Leaf and root K+ and Ca2+ contents were determined by Ion Chromatography (Dionex Aquion, Dionex IonPac™ CS12A, Dionex Cation Self-Regenerating Suppressor CSRS™ 300 4 mm; Sunnyvale, CA, USA). According to [57], 12.5 mg FW of leaf and root tissues were suspended in 4.0 mL of HPLC-grade water, shaken for 15 min and centrifuged at 2100× g for 10 min. After filtration through 0.2 μm Minisart® SRT 15 aseptic filters, supernatants were eluted with 20 mM methanesulfonic acid at 1 mL min−1.

4.3.6. Crop Growth

At all harvesting times (0, 14, and 35 DOW), subsequently to the above-mentioned physiological measurements, plants were manually cut at ground level. After the shoots were removed, the roots were recovered from the soil by gently washing them with a soft water flow. Washing water was additionally filtered through a fine mesh to prevent root loss. Root sub-samples were used for the biochemical analyses after recording their fresh weight. At maturity (BBCH 99), the shoots were partitioned into culms, leaves, and spikes and spikes separated into kernels, and chaff, and the roots were recovered and measured with the same above-reported procedure.
Biomass of roots, vegetative above-ground plant parts (VAP) and grain yield were determined. For dry weight (DW) determination of all plant parts, the samples were oven-dried at 65 °C to achieve a constant weight.

4.4. Statistical Analyses

The Shapiro-Wilk test was used to evaluate the normal distribution of data and homogeneity of variances was tested through Levene’s tests, prior to analyses. The effects of cultivar, waterlogging, and their interaction on the investigated parameters were assessed by a two-way analysis of variance (ANOVA), using Tukey’s test as the post hoc test.
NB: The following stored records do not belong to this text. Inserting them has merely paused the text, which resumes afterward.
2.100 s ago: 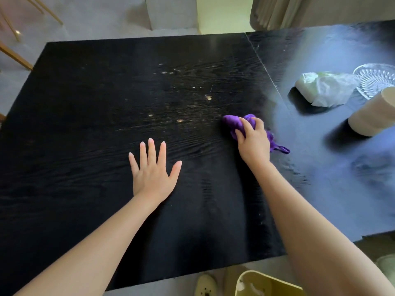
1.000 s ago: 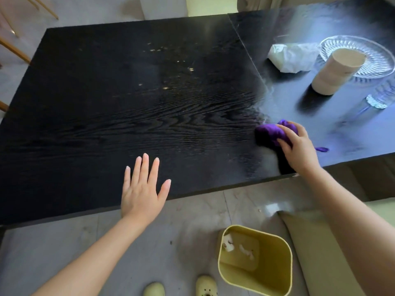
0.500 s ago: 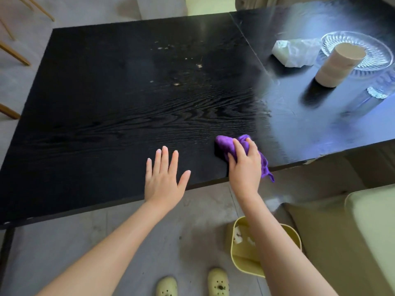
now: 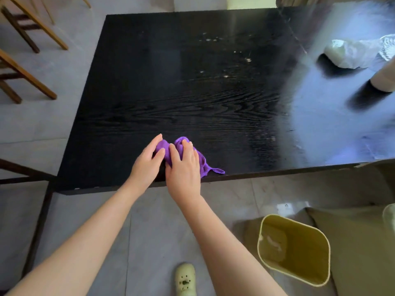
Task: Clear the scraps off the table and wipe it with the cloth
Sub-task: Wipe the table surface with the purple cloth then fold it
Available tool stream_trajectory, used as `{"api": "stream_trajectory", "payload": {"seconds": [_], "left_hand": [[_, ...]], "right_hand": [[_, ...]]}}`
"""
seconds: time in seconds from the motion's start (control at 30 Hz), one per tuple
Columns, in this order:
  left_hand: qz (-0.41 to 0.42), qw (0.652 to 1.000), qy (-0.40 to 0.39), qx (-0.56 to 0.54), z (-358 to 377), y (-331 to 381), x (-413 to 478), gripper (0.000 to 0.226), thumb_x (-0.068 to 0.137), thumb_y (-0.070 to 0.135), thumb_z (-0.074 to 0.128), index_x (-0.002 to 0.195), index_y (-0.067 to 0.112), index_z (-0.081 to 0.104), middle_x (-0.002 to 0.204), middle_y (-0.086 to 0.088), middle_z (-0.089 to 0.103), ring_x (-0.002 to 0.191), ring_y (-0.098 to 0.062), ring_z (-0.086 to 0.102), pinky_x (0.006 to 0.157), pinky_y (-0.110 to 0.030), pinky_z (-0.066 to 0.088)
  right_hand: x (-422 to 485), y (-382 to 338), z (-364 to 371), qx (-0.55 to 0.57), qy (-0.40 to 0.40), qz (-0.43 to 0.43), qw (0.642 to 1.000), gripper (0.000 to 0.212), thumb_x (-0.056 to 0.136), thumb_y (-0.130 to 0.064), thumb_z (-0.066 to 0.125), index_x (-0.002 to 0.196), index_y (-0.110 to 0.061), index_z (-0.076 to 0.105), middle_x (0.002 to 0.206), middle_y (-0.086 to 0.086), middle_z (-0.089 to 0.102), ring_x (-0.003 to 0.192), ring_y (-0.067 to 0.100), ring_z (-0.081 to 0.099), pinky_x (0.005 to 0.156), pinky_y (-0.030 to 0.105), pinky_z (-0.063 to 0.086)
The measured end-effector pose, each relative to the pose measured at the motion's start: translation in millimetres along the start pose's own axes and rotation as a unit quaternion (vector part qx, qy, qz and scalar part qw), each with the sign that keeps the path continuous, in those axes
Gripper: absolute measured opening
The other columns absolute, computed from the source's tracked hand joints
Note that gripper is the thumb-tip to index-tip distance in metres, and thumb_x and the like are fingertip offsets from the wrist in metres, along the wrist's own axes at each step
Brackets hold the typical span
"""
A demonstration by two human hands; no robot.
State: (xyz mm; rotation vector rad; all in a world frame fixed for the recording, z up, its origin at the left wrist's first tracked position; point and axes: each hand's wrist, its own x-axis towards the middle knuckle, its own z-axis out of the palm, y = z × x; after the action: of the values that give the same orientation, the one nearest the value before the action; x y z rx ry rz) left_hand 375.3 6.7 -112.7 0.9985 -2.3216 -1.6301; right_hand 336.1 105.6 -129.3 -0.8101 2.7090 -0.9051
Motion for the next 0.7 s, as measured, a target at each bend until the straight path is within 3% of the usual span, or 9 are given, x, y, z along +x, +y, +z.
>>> {"api": "stream_trajectory", "payload": {"seconds": [0.13, 0.2, 0.23, 0.3, 0.37, 0.47, 0.53, 0.6, 0.7], "left_hand": [[-0.02, 0.997, 0.069, 0.012, -34, -21, -10, 0.047, 0.092, 0.018, 0.052, 0.138, 0.026, 0.044, 0.137, 0.008, 0.051, 0.121, -0.006, 0.047, 0.094, -0.017, 0.036], [-0.05, 0.996, 0.077, -0.009, -44, -26, -13, 0.05, 0.088, 0.019, 0.058, 0.136, 0.025, 0.045, 0.131, 0.007, 0.054, 0.113, -0.005, 0.051, 0.086, -0.013, 0.038], [-0.075, 0.993, 0.079, -0.035, -45, -25, -13, 0.052, 0.087, 0.018, 0.061, 0.136, 0.022, 0.046, 0.131, 0.004, 0.055, 0.113, -0.008, 0.053, 0.088, -0.017, 0.041], [-0.127, 0.986, 0.075, -0.08, -43, -19, -10, 0.056, 0.084, 0.016, 0.065, 0.136, 0.016, 0.046, 0.131, -0.004, 0.056, 0.116, -0.018, 0.056, 0.1, -0.03, 0.044], [-0.173, 0.982, 0.063, -0.048, -41, -9, -5, 0.056, 0.079, 0.019, 0.069, 0.132, 0.012, 0.05, 0.122, -0.007, 0.061, 0.112, -0.022, 0.058, 0.101, -0.036, 0.045], [-0.2, 0.978, -0.048, 0.034, -43, 12, 2, 0.028, 0.069, 0.019, 0.069, 0.094, 0.008, 0.067, 0.087, -0.012, 0.062, 0.08, -0.025, 0.059, 0.076, -0.033, 0.049], [-0.19, 0.969, -0.125, 0.098, -44, 24, 3, 0.013, 0.075, 0.016, 0.068, 0.084, 0.006, 0.07, 0.086, -0.014, 0.065, 0.081, -0.026, 0.059, 0.079, -0.038, 0.05], [-0.162, 0.959, -0.173, 0.154, -44, 36, 3, 0.002, 0.079, 0.015, 0.069, 0.079, 0.014, 0.071, 0.089, -0.01, 0.07, 0.085, -0.024, 0.063, 0.081, -0.04, 0.052], [-0.105, 0.944, -0.232, 0.21, -40, 56, 6, 0.01, 0.078, 0.017, 0.071, 0.077, 0.025, 0.066, 0.087, -0.002, 0.067, 0.081, -0.016, 0.061, 0.066, -0.028, 0.047]], "right_hand": [[-10, -29, 9, 0.079, -0.119, -0.013, 0.99, 0.067, 0.087, -0.022, 0.048, 0.149, -0.016, 0.024, 0.158, 0.016, 0.013, 0.148, 0.031, 0.005, 0.121, 0.04, 0.004], [-5, -28, -1, 0.122, -0.166, -0.008, 0.979, 0.063, 0.09, -0.02, 0.043, 0.15, -0.017, 0.022, 0.158, 0.012, 0.019, 0.147, 0.028, 0.011, 0.12, 0.038, 0.012], [0, -24, -7, 0.122, -0.174, -0.015, 0.977, 0.059, 0.092, -0.017, 0.039, 0.149, -0.017, 0.026, 0.156, 0.009, 0.027, 0.144, 0.027, 0.021, 0.117, 0.037, 0.021], [12, -16, -21, 0.036, -0.179, -0.056, 0.982, 0.054, 0.094, -0.014, 0.037, 0.147, -0.02, 0.032, 0.149, 0.005, 0.039, 0.133, 0.028, 0.035, 0.106, 0.039, 0.036], [22, -11, -32, -0.071, -0.218, -0.099, 0.968, 0.053, 0.093, -0.019, 0.041, 0.145, -0.028, 0.034, 0.142, 0.005, 0.041, 0.124, 0.03, 0.038, 0.096, 0.04, 0.041], [36, -9, -42, -0.138, -0.288, -0.113, 0.941, 0.053, 0.087, -0.032, 0.051, 0.139, -0.03, 0.041, 0.132, 0.006, 0.04, 0.118, 0.03, 0.035, 0.094, 0.04, 0.038], [41, -4, -49, -0.194, -0.267, -0.124, 0.936, 0.05, 0.083, -0.042, 0.055, 0.129, -0.026, 0.048, 0.127, 0.007, 0.041, 0.116, 0.029, 0.036, 0.092, 0.039, 0.036], [43, 6, -57, -0.249, -0.23, -0.13, 0.932, 0.051, 0.08, -0.05, 0.057, 0.12, -0.019, 0.056, 0.125, 0.007, 0.043, 0.115, 0.028, 0.038, 0.09, 0.038, 0.037], [43, 23, -75, -0.199, -0.245, -0.088, 0.945, 0.046, 0.08, -0.05, 0.062, 0.105, -0.012, 0.06, 0.114, 0.008, 0.05, 0.108, 0.028, 0.044, 0.082, 0.037, 0.041]]}}
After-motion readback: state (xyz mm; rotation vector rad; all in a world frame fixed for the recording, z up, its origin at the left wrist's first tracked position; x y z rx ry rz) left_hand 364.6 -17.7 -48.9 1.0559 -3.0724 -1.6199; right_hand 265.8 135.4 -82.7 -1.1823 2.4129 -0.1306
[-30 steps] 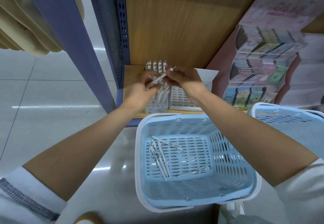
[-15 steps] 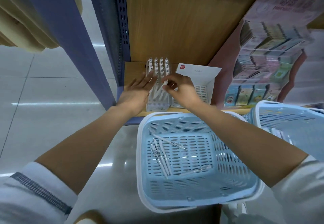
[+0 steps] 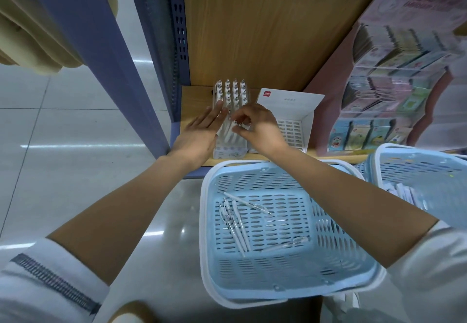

Statistically significant effects were considered for p ≤ 0.05. Statistical analyses were run in JMP 13.2.0 (SAS Institute Inc., Cary, NC, USA).
A discriminant analysis was applied to the full set of parameters collected at the end of waterlogging treatments to select those that best discriminated among cultivars (Emilio Lepido and Svevo), waterlogging treatment (control and waterlogged), and waterlogging duration (14 and 35 days).

5. Conclusions

In conclusion, our pioneering study demonstrated that waterlogging imposed to durum wheat at tillering (i) impaired photosynthetic activity, mainly due to stomatal limitations, pigment degradations and altered cation homeostasis; (ii) determined oxidative damage and H2O2 accumulation in the root systems; and (iii) finally depressed the grain yield, due to slowed-down tiller formation and crop growth. Additionally, our results showed that genotypic differences in waterlogging tolerance of durum wheat are present. The two genotypes differed not only in their immediate responses to waterlogging but also in the recovery of growth once the soil was drained. Consequently, the final grain yields of the two cultivars were affected differently. As a matter of fact, one cultivar (Emilio Lepido) was more tolerant to waterlogging than the other (Svevo).
Therefore, our results suggest that the waterlogging tolerance of durum wheat can be achieved by pyramiding the numerous physiological, water status, and biochemical parameters that confer efficient key processes such as energy maintenance, cytosolic ion homeostasis, and ROS control and detoxification, and consequently ensure satisfying biomass production and yield.
Additional research is obviously required to evaluate the responses of present and other cultivars of durum wheat to waterlogging, under several environmental and cropping conditions. This would give a better picture of overall crop performance and allow further endorsement of our present results.

Supplementary Materials

The following are available online at https://www.mdpi.com/article/10.3390/plants10112357/s1, Table S1. Dates and BBCH codes for the main growth stages of the durum wheat cultivars Emilio Lepido and Svevo subjected to 0, 14, or 35 days of waterlogging (C, WL14, and WL35, respectively). Table S2. Correlations between the first two canonicals (Can) and the original variables obtained by a discriminant analysis applied to the full set of parameters collected at the end of waterlogging events to select those that best discriminated among cultivars (Emilio Lepido and Svevo), waterlogging treatments (control and waterlogged) and waterlogging durations (14 and 35 days). Strong correlations (−0.6 ≥ r ≥ 0.6) are bolded.

Author Contributions

Conceptualization, S.P., and C.N.; methodology, S.P., L.C., and E.P; formal analysis, S.P., C.P., and L.C.; data curation, L.C., S.P., and E.P.; writing—original draft preparation, S.P. and L.C.; writing—review and editing, S.P., G.L., C.N., and E.P.; supervision, S.P., G.L., C.N., and E.P. All authors have read and agreed to the published version of the manuscript.

Funding

This research received no external funding.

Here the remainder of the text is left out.